Introduction

Without the CFTP method, the initial methylation states are sampled independently for each CpG site based on the equilibrium frequencies of its genomic structure (island or non-island). As a result, the initial distribution lacks neighbor correlations of the correlated Single-Site Event (SSE) process. These correlations develop over time during evolution along a branch.

To ensure the that root sequence includes neighbor correlations, we adapted the Coupling From The Past (CFTP) algorithm (see JG Propp and Wilson (1996), J. Propp and Wilson (1998) for details). This method samples methylation states from the model’s equilibrium accounting for the correlated SSE process. Note that in the current implementation CFTP neglects the Island-Wide Event Process and thus in particular the reduction of neighbor-specific correlations within CpG islands after and island-wide event.

Use examples

The CFTP method can be applied when simulating initial methylation data with simulate_initialData or when simulating data evolution along a tree with simulate_evolData with the argument CFTP. The default value for this argument is FALSE but can be set to TRUE to apply the CFTP algorithm initial data or at the root of the tree.

Example: Sample initial data with the sequence of methylation states according to the equilibrium.
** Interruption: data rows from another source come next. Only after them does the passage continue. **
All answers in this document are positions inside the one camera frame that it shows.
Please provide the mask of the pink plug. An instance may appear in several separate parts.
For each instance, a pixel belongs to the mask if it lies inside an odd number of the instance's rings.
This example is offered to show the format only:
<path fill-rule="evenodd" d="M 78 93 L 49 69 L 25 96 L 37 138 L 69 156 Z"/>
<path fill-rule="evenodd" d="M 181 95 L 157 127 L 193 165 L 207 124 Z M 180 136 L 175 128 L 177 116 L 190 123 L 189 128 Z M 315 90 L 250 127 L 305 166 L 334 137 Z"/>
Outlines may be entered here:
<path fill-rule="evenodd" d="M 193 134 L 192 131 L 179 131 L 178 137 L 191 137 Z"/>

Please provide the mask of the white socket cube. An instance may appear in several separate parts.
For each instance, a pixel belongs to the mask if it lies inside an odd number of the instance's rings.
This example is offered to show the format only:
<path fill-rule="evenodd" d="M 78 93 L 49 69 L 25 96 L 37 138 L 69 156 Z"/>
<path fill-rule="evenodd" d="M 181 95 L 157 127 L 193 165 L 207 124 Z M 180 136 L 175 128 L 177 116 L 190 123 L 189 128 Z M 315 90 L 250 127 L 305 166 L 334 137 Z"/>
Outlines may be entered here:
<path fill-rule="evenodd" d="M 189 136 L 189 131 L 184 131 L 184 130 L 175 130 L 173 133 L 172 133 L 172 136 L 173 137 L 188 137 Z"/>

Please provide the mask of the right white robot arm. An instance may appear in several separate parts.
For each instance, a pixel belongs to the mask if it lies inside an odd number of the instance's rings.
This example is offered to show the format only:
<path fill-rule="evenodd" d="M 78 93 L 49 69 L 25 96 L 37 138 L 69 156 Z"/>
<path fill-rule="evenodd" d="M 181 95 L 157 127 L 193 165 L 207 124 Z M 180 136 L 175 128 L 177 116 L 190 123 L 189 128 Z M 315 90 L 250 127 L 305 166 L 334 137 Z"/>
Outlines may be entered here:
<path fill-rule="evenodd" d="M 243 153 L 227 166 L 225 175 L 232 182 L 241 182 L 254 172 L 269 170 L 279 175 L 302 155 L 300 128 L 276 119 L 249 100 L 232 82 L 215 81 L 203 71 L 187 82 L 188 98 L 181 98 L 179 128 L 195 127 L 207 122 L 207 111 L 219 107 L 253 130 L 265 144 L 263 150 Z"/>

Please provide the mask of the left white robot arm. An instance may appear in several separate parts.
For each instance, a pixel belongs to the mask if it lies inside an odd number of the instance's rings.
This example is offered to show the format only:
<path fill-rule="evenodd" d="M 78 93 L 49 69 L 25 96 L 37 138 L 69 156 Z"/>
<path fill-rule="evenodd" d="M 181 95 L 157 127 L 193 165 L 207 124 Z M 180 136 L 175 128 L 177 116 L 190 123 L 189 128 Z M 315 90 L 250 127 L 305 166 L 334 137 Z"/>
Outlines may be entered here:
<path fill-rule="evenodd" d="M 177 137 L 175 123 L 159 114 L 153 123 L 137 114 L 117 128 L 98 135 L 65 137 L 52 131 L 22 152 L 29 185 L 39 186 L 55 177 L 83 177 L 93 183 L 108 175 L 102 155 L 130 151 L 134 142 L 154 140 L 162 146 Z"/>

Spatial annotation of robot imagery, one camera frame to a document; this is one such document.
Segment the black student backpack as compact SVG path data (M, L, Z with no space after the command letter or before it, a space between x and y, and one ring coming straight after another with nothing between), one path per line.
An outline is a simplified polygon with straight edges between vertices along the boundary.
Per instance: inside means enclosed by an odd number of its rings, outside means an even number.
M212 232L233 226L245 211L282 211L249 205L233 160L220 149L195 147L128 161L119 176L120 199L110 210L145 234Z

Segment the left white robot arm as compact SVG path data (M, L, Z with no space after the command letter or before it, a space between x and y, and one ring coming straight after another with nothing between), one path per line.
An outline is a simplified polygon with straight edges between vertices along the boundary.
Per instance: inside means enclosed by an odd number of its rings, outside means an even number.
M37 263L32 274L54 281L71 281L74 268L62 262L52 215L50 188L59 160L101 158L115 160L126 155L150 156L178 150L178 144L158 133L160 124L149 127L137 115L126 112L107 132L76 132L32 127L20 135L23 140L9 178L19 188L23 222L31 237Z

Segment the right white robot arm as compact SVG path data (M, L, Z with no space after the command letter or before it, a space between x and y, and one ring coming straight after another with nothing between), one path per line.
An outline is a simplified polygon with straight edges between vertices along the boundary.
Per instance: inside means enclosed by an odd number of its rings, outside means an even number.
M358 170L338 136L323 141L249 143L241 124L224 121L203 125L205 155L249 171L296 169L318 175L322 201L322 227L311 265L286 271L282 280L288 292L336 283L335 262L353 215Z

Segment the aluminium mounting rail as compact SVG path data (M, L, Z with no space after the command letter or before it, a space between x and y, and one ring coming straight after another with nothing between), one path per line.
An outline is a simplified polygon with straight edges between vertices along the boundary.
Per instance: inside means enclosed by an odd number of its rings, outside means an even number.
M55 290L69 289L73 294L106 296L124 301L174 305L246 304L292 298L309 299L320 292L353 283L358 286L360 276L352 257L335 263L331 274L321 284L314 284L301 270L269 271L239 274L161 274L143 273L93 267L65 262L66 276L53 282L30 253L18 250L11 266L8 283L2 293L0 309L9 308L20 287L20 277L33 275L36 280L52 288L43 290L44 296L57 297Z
# Example with sampled initial methylation frequencies and default parameter values
custom_infoStr <- data.frame(n = c(100, 100, 100),
                             globalState = c("M", "U", "M"))
initialD <- simulate_initialData(infoStr = custom_infoStr, CFTP = TRUE)
#> Simulating initial data with default parameter values
#> Calling CFTP algorithm.

Example: Simulate evolution of data along a tree calling the CFTP method to sample a sequence of methylation states at the root of the tree from the equilibrium.

# Example with customized initial methylation frequencies, customized parameter values 
# and default dt (0.01)
tree <- "((a:1, b:1):2, c:2, (d:3.7, (e:4, f:1):3):5);"
custom_infoStr <- data.frame(n = c(10, 10, 10),
                             globalState = c("M", "U", "M"),
                             u_eqFreq = c(0.1, 0.8, 0.1),
                             p_eqFreq = c(0.1, 0.1, 0.1),
                             m_eqFreq = c(0.8, 0.1, 0.8))
custom_params <- get_parameterValues()
custom_params$mu <- 0.005

evolD <- simulate_evolData(infoStr = custom_infoStr, tree = tree, params = custom_params, CFTP = TRUE)
#> Simulating data at root and letting it evolve along given tree:  ((a:1, b:1):2, c:2, (d:3.7, (e:4, f:1):3):5);
#> Calling CFTP algorithm for data at root before letting it evolve along given tree.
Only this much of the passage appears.